- [Work task] Write out, from the entries below, exactly the lines that run between the lines holding "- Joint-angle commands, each" and "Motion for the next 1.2", inclusive, and stop there.
BEGIN
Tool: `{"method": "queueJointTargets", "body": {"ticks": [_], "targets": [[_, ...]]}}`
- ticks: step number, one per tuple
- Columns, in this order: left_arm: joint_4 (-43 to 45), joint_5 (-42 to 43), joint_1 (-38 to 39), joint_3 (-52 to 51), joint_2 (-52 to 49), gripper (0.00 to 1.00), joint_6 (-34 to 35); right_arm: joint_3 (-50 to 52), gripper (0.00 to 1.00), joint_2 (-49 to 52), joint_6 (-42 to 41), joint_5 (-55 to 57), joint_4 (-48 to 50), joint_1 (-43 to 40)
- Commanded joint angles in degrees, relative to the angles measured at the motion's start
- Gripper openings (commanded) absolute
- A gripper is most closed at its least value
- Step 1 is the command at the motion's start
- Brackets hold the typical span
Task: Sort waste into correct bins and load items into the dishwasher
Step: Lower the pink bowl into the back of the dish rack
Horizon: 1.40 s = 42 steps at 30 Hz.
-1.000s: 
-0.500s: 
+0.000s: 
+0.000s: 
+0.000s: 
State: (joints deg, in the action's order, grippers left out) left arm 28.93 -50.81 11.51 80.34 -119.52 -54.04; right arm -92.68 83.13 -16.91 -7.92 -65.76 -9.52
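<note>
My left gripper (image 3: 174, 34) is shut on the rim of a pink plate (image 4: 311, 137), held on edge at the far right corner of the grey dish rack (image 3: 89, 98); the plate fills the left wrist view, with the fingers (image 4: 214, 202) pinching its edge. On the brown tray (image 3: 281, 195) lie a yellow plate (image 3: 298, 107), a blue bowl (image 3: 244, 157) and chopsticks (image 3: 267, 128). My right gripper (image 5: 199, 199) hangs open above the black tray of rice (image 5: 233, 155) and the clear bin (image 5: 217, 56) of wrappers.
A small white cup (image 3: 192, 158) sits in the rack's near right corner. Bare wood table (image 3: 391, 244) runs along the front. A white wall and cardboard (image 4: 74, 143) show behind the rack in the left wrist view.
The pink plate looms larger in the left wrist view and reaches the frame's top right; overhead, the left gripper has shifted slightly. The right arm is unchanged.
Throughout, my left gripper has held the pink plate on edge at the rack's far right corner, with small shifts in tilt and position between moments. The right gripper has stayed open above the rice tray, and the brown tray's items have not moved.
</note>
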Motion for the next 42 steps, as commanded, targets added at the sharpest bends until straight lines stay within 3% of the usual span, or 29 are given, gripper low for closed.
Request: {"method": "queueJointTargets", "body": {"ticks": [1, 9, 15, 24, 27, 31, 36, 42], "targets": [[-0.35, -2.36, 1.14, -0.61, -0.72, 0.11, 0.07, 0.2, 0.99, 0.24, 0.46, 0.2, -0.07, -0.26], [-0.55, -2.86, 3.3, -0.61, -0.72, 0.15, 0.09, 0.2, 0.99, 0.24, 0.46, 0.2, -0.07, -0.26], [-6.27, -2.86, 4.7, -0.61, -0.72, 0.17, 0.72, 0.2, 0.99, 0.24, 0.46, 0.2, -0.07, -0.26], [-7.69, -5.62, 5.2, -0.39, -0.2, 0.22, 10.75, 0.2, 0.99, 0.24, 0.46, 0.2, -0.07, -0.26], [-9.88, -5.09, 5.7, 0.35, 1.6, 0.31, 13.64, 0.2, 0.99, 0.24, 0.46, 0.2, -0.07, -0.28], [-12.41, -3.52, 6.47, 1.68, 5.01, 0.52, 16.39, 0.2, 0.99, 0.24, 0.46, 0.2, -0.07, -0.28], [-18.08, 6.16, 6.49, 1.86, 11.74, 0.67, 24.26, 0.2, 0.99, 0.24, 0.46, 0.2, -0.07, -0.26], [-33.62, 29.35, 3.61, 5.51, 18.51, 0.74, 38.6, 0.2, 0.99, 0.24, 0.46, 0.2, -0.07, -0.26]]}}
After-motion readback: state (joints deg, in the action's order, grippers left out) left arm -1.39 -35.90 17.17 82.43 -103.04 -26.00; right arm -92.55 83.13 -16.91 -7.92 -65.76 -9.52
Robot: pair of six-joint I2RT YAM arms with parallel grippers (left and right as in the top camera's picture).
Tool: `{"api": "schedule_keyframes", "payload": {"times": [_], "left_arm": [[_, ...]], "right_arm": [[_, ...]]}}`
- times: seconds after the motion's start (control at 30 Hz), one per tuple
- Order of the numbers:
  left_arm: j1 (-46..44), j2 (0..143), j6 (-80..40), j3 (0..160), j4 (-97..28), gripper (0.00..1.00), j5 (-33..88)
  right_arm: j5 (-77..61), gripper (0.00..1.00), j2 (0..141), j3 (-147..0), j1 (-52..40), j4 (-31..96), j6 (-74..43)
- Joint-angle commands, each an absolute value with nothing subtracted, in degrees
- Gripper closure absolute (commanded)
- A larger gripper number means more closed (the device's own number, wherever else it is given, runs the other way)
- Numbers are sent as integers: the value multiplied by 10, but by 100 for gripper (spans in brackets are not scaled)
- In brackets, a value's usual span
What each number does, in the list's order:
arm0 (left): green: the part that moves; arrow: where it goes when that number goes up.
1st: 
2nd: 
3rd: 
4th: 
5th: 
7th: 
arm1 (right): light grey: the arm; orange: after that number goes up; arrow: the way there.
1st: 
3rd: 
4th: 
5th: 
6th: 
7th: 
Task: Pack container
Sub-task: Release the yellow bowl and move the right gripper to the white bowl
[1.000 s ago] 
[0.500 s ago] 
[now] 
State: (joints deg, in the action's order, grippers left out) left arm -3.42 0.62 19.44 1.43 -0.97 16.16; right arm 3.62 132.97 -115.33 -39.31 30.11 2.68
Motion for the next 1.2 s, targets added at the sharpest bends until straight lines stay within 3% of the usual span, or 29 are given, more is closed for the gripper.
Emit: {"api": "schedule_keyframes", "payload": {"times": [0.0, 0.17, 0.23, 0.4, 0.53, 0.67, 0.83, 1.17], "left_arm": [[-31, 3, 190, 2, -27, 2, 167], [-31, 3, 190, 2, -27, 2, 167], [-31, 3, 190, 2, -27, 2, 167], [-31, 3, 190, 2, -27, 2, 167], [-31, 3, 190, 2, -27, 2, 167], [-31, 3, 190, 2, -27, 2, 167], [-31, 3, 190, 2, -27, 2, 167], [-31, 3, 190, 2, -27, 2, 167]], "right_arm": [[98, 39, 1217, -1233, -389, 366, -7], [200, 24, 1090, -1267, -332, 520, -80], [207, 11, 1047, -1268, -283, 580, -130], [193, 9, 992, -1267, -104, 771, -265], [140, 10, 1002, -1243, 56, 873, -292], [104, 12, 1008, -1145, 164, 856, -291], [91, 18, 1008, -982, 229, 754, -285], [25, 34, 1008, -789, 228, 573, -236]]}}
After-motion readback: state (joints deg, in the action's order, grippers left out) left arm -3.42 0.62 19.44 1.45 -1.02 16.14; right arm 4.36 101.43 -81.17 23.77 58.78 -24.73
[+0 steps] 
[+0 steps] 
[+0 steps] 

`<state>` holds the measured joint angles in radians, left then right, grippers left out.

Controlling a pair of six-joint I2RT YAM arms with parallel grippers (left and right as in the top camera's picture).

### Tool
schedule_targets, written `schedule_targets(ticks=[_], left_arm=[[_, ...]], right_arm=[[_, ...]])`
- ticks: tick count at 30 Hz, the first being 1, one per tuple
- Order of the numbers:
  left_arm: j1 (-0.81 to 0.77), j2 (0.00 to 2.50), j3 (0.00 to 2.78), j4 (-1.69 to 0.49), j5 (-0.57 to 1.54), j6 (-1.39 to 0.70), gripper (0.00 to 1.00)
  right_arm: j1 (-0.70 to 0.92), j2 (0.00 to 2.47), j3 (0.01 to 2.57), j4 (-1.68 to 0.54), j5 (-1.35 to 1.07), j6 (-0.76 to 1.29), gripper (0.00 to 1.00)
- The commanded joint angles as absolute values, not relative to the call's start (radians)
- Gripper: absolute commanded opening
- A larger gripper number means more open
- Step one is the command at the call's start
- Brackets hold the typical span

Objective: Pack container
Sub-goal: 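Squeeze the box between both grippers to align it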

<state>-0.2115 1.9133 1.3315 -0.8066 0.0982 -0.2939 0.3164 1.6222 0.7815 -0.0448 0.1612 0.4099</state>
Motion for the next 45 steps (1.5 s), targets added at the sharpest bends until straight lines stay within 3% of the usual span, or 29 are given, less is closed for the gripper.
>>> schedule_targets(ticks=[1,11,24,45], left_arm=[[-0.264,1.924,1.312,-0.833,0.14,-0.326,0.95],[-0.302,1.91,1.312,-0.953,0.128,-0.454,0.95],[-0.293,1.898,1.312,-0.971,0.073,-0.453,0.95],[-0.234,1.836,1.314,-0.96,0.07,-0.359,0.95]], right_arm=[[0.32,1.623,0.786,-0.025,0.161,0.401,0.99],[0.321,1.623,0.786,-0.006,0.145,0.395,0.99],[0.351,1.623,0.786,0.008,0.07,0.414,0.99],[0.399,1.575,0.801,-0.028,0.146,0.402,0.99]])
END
- [Answer]
- Joint-angle commands, each an absolute value with nothing subtracted, in degrees
- Gripper closure absolute (commanded)
- A larger gripper number means more closed (the device's own number, wherever else it is given, runs the other way)
- Numbers are sent as integers: the value multiplied by 10, but by 100 for gripper (spans in brackets are not scaled)
- In brackets, a value's usual span
What each number does, in the list's order:
arm0 (left): green: the part that moves; arrow: where it goes when that number goes up.
1st: 
2nd: 
3rd: 
4th: 
5th: 
7th: 
arm1 (right): light grey: the arm; orange: after that number goes up; arrow: the way there.
1st: 
3rd: 
4th: 
5th: 
6th: 
7th: 
Task: Pack container
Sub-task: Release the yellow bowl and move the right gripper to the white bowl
[1.000 s ago] 
[0.500 s ago] 
[now] 
State: (joints deg, in the action's order, grippers left out) left arm -3.42 0.62 19.44 1.43 -0.97 16.16; right arm 3.62 132.97 -115.33 -39.31 30.11 2.68
Motion for the next 1.2 s, targets added at the sharpest bends until straight lines stay within 3% of the usual span, or 29 are given, more is closed for the gripper.

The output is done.